Used-car volume had jumped 20 to 30 per cent, he said.

GM had 5100 dealers and Chrysler had 2315 on June 30. Ford had 3553 at the start of the year, the latest figure the carmaker has provided. Toyota has about 1500 US stores for its namesake brand and Lexus luxury vehicles.

Toyota had the highest average sales per store in the first half of 2010, with 564, according to by Bloomberg. GM stores averaged 212 sales, Chrysler had 228 and Ford had 277.

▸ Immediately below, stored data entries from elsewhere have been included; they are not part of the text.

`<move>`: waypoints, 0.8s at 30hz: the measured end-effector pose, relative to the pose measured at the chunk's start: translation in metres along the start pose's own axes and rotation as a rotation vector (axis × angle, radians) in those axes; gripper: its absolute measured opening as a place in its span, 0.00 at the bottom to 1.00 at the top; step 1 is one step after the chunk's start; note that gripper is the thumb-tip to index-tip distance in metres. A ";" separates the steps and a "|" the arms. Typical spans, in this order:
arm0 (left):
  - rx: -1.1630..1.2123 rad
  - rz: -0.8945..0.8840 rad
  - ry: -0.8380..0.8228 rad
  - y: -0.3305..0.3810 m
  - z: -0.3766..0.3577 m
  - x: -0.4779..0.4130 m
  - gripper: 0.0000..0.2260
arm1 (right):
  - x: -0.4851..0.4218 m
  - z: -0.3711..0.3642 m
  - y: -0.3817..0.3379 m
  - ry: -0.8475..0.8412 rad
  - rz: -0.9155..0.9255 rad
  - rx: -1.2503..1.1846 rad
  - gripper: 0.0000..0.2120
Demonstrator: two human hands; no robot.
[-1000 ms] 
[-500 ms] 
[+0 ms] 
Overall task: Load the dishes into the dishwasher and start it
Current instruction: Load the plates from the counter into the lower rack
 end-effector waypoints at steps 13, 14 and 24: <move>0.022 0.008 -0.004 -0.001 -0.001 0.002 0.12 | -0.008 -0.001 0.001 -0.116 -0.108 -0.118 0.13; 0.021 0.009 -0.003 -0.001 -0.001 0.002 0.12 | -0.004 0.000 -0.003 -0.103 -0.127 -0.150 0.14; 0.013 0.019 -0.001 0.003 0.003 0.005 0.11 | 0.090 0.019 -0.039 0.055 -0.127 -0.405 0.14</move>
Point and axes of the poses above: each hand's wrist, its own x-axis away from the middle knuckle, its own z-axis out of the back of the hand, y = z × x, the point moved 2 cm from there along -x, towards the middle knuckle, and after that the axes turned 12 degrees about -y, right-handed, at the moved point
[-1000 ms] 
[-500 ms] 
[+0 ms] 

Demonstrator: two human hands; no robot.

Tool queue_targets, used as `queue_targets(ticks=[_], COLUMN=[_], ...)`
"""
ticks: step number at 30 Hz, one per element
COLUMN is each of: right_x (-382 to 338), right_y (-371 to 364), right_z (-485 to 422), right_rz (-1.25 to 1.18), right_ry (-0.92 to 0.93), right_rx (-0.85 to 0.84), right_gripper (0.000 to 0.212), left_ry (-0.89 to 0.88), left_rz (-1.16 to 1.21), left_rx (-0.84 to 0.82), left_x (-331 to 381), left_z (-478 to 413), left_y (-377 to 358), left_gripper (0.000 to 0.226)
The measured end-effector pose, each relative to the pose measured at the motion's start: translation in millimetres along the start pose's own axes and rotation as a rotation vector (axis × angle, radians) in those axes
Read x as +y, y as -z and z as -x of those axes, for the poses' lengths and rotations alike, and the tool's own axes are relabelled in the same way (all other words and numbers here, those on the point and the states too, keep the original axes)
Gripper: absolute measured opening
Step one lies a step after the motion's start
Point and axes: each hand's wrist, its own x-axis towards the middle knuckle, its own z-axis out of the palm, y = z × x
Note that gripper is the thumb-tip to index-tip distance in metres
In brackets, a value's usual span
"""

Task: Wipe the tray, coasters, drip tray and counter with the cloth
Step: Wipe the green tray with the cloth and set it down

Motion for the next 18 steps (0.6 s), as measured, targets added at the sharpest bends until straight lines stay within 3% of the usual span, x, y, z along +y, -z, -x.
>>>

US new car and truck dealers fell to 18,200 as of July 1, a 12 per cent decline from two years ago, according to the National Auto Dealers Association.

GM may have trimmed 400 locations by the end of the year after the company said it would reinstate 600 of the 2000 stores it planned to cut.

About 500 of the franchises GM still plans to close have gone to arbitration to be reinstated. Those cases have now been completed, said Ryndee Carney, a GM spokeswoman, without saying how many dealers won.

Chrysler planned to shut down 789 dealers, and 30 have won arbitration cases.

US President Barack Obama's administration push to speed up the GM and Chrysler dealership closings may have added tens of thousands of workers into unemployment, said Neil Barofsky, special inspector general for the Troubled Asset Relief Programme.

"Such dramatic and accelerated dealership closings may not have been necessary and underscores the need for Treasury to tread very carefully when considering such decisions in the future," Barofsky said.